The A-10 announced Friday the postponement of all fall sports contests and conference championships due to the pandemic, with the intention to play those sports in the spring. The conference also agreed to a “look-in window” in mid-September, allowing for the possibility of a shortened conference-only schedule if the COVID-19 risk has been “substantially reduced.”
“It’s a slim opportunity,” McGlade acknowledged, “but we felt like we should keep it on the table.”
Fall teams and athletes will have the opportunity to train and practice under approved safety protocols, but unless COVID-19 risk levels improve, the league is planning for spring competition.
“Obviously there are so many different facets to how not only communities and now college campus communities are gonna be dealing with the safety protocols that have to get put in place, from the social distancing, to the face masks to the testing,” McGlade noted. “And not only testing if you have positive or potential symptoms but also the surveillance testing that goes on consistently with any sizable number of individuals if they’re all in the same place at the same time.
“(Testing) wasn’t a data point that outweighed all the other considerations that we had to talk about, from a presidential level, to the campus level, to the simple fact of traveling for competitive games and getting on trains and planes and buses.”
Friday’s decision does not impact men’s and women’s basketball, despite those seasons starting in November. The Ivy League became the first conference to cancel all athletic competition until at least Jan. 1, including all non-conference basketball games. The A-10 is not making any winter sports decisions at this point in the summer.
“We’ve made decisions based on what we think is in the best interest of health and safety for our own campuses, our own region of the country and our own sports teams,” McGlade said. “As far as the sport of basketball, we’re approximately still 75 days away from the first official practice; we’re more than three months away from the first scheduled competition…
“We focused on the immediate decisions of, ‘Are we gonna allow all these fall student athletes to come back to campus early, which they’re allowed to come back to start their training and preseason, before college classes even started?’ So that was the immediate priority and we focused really on these student-athletes. We’ll focus on the winter student-athletes at a later date.”
McGlade said that while its fall sports schedules were reduced by 25 percent to reduce travel, the A-10 is not currently considering regional scheduling for basketball.

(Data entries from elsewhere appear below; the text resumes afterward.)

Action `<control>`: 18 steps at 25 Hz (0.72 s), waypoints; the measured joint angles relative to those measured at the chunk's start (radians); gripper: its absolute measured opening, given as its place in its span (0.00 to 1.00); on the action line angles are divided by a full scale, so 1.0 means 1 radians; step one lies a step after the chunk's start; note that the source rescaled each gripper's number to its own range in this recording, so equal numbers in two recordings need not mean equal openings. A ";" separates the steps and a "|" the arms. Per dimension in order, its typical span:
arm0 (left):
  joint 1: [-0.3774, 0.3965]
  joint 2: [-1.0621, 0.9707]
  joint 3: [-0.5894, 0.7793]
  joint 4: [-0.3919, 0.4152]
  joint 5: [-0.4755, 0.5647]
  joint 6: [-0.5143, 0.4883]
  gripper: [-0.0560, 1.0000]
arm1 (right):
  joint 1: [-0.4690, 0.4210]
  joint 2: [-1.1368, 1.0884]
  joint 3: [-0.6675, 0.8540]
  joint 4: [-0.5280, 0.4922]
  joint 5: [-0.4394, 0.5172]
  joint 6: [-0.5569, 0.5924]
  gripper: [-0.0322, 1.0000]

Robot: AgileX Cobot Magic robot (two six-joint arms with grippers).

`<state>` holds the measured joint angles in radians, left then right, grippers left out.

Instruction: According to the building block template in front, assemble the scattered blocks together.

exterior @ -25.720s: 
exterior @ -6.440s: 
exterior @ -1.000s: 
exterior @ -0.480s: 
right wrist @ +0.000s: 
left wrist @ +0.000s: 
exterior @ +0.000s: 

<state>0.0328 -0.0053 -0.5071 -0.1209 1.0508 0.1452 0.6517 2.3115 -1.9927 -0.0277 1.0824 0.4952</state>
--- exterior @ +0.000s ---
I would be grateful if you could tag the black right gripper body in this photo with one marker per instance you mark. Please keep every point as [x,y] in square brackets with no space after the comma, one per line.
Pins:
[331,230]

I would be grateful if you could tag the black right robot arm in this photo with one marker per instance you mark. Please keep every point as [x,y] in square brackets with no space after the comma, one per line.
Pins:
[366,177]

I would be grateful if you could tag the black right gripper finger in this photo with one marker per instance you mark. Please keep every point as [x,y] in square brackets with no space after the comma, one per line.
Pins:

McGlade cited private charter flights as “incredibly important” for maintaining safety as the league remains focused on playing a nationally competitive schedule.
“We’re really cognizant of the basketball season and when it starts,” McGlade said. “I would say at as a basketball-centric league, we’re gonna be in the ready position. We hope all the non-conference games that are very important can happen, but if for some reason they can’t and there has to be a condensation of the schedule, our conference schedule starts right after the New Year…
“We haven’t had to make any changes to the basketball schedule at this point in time… We’re gonna participate in every way that we can.”